* _Directions_: Using the records below, filter for lines that contain the string "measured" and copy them out.
BEGIN Study material
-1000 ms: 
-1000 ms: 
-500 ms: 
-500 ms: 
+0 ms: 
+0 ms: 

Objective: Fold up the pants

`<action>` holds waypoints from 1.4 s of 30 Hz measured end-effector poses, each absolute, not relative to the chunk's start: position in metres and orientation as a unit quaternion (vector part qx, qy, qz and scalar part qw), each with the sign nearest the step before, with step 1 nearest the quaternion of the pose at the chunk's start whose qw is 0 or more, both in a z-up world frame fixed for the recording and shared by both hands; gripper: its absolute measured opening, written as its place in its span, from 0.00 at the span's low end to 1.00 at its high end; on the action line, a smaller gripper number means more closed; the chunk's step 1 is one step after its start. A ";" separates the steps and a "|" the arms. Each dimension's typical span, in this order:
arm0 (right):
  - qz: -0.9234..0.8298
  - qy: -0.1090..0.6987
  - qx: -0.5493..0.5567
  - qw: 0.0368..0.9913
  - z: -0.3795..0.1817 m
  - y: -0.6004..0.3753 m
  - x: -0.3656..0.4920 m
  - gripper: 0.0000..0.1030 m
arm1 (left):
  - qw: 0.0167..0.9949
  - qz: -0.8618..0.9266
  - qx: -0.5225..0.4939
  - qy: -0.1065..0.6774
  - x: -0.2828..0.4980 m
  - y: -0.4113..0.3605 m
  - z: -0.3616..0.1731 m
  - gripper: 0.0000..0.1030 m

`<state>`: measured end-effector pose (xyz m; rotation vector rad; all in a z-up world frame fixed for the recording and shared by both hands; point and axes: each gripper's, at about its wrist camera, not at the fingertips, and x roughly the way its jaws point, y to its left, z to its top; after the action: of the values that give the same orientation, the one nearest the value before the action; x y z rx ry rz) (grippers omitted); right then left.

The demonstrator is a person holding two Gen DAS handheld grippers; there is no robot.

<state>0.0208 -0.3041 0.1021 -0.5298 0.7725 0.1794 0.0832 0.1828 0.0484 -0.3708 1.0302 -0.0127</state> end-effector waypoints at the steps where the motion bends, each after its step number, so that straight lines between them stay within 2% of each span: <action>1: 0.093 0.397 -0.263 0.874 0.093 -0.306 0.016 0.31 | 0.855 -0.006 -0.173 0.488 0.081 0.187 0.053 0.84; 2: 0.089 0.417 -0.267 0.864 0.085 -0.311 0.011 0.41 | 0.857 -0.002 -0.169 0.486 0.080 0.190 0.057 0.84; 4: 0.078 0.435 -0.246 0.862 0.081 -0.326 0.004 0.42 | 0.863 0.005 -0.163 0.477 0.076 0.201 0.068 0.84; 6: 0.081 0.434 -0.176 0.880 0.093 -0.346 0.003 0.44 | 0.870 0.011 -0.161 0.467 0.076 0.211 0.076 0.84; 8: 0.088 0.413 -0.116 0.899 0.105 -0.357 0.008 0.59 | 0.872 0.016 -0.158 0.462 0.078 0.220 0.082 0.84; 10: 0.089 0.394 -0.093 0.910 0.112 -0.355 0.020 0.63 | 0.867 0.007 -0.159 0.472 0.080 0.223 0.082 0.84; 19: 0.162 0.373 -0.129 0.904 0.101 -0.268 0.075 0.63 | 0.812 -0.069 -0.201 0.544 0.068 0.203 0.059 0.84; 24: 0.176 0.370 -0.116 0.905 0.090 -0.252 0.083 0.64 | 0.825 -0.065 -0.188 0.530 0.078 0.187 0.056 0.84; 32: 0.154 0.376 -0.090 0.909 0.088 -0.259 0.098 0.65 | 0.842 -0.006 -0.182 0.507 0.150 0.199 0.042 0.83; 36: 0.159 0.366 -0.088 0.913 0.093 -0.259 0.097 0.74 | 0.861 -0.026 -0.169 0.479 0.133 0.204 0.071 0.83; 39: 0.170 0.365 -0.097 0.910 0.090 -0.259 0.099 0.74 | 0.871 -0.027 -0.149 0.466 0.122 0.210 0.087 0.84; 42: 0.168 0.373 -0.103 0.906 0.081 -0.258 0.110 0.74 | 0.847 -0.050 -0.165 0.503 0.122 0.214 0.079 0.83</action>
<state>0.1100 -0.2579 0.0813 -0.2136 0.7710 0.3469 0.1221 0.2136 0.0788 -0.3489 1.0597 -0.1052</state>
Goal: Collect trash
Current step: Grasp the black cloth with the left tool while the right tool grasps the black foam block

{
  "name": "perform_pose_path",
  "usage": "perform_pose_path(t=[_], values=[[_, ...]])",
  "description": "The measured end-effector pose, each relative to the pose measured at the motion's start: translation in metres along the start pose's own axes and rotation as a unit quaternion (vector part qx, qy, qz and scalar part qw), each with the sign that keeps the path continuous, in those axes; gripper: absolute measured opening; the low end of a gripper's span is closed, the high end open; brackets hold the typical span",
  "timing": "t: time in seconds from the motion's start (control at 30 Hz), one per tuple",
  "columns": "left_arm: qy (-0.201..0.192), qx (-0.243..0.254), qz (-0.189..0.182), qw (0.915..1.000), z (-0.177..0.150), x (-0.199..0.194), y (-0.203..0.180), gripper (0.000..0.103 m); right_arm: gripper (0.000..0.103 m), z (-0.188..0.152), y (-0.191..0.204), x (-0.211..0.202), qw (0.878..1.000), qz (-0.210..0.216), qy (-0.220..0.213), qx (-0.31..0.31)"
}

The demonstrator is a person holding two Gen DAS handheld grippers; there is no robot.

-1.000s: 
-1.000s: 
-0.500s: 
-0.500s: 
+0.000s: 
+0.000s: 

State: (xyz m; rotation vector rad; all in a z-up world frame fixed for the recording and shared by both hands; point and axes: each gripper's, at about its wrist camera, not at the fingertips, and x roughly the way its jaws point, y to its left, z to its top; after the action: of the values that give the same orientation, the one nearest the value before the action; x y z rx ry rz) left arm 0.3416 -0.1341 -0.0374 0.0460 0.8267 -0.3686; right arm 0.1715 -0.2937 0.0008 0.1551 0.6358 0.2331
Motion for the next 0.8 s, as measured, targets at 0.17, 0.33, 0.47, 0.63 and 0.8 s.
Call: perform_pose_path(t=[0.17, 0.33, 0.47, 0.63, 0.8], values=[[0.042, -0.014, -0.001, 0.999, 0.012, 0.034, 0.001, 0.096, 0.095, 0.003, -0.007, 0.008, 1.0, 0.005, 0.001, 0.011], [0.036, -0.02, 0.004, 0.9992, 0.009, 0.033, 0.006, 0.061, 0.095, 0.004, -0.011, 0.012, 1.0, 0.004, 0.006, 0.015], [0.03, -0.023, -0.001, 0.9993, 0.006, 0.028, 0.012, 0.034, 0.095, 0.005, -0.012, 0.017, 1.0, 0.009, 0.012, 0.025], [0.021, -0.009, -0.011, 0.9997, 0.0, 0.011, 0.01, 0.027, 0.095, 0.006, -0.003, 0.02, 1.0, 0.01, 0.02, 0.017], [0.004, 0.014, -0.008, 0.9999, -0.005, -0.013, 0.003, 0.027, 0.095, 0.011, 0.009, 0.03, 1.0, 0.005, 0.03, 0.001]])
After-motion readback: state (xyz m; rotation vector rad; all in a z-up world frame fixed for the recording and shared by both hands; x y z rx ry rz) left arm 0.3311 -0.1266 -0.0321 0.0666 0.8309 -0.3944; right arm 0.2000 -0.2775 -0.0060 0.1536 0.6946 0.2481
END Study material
* _Response to this exercise_:
`<action>` holds waypoints from 1.4 s of 30 Hz measured end-effector poses, each absolute, not relative to the chunk's start: position in metres and orientation as a unit quaternion (vector part qx, qy, qz and scalar part qw), each with the sign nearest the step before, with step 1 nearest the quaternion of the pose at the chunk's start whose qw is 0 or more, both in a z-up world frame fixed for the recording and shared by both hands; gripper: its absolute measured opening, written as its place in its span, from 0.00 at the span's low end to 1.00 at its high end; on the action line, a smaller gripper number means more closed; the chunk's step 1 is one step after its start. A ";" separates the steps and a "|" the arms. Each dimension's typical span, in this order:
`<state>`: measured end-effector pose (xyz m; rotation vector rad; all in a z-up world frame fixed for the recording and shared by both hands; point and axes: each gripper's, at about its wrist camera, not at the fingertips, and x roughly the way its jaws point, y to its left, z to its top; after the action: of the values that give the same orientation, the one nearest the value before the action; x y z rx ry rz) (grippers omitted); right then left.
  "description": "The measured end-effector pose, each relative to the pose measured at the motion's start: translation in metres along the start pose's own axes and rotation as a unit quaternion (vector part qx, qy, qz and scalar part qw), each with the sign that keeps the path continuous, in those axes; gripper: absolute measured opening; the low end of a gripper's span is closed, the high end open; brackets hold the typical span",
Motion for the next 0.8 s, as measured, targets at 0.17, 0.33, 0.47, 0.63 and 0.8 s.

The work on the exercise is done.